Problem: Calling collapse (or even gate check) in the softmax hot path causes massive overhead:

  • A 20B model calls softmax 720,000+ times per benchmark
  • Even a simple gate check adds noticeable overhead at this scale
  • Symbolic gate reduced collapse calls 10x but still hurt performance

Performance Results:

Configuration pp128 t/s tg32 t/s
Baseline (no collapse) 14.76 0.88
With collapse (every call) 14.79 0.93
With symbolic gate (sparse) 9.74 0.80

Correct Integration Approach (Future Work)

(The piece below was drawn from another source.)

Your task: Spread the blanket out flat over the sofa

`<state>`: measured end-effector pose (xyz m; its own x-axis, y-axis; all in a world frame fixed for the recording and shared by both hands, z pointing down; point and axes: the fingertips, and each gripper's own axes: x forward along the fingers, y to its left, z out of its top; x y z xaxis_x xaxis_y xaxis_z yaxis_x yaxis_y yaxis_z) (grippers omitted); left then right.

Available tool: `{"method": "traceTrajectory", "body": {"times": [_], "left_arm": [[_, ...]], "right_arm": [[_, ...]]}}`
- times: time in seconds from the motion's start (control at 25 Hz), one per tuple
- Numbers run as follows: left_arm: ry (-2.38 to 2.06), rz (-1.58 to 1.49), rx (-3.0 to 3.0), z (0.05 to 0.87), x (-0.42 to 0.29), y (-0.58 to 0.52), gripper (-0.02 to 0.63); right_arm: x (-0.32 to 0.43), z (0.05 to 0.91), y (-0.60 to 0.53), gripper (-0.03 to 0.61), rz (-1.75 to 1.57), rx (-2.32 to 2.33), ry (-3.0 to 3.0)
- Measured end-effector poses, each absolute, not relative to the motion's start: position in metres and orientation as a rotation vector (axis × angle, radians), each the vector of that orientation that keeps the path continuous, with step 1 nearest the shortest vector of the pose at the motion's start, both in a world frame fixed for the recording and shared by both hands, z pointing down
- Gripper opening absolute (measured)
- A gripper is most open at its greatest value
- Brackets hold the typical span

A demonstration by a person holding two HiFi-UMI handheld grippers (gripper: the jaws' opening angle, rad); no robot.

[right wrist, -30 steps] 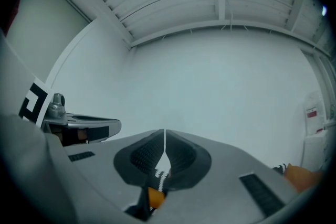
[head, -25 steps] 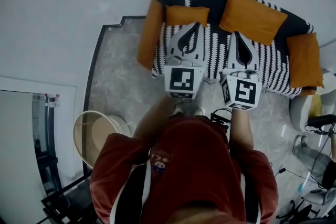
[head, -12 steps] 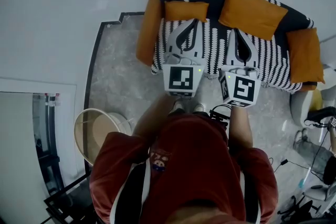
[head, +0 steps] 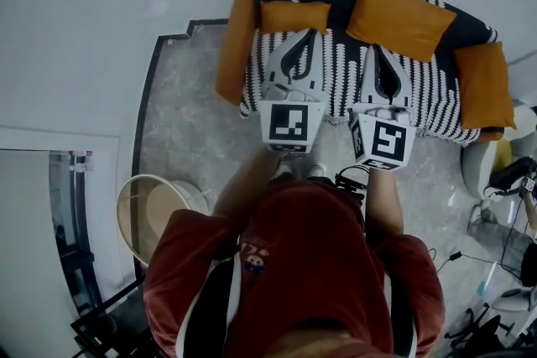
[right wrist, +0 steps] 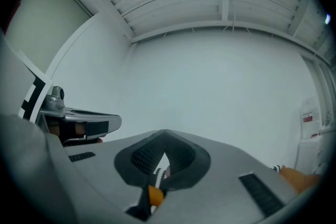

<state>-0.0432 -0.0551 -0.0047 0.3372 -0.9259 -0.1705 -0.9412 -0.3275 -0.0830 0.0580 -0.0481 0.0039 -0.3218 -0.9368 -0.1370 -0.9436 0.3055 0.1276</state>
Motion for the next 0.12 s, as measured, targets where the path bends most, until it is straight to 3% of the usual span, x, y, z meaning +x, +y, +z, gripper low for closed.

  1. Compile-Time Flag: Use -DPSE_COLLAPSE_ENABLED=1 to enable collapse
  2. Model Metadata: Store which layers/heads benefit from collapse in GGUF
  3. Separate Attention Path: Create PSE-specific attention op (not modify generic softmax)
  4. Flash Attention Hook: Integrate into flash_attn path, not generic softmax

Code Location

  • Collapse header: ggml/src/ggml-cpu/arch/powerpc/ggml-attn-collapse-vsx.h
  • Symbolic gate: ggml/src/ggml-cpu/arch/powerpc/ggml-pse-symbolic-gate.h
  • Integration point: ops.cpp:5255-5265 (commented out for now)

The PowerLISP Vision

The symbolic layer (PowerLISP) should decide:

  • Which models benefit from collapse (via model metadata)
  • Which layers to collapse (early layers for representation, not all)
  • When to collapse (prompt phase, not generation)

This decision should happen at model load time, not per-op call.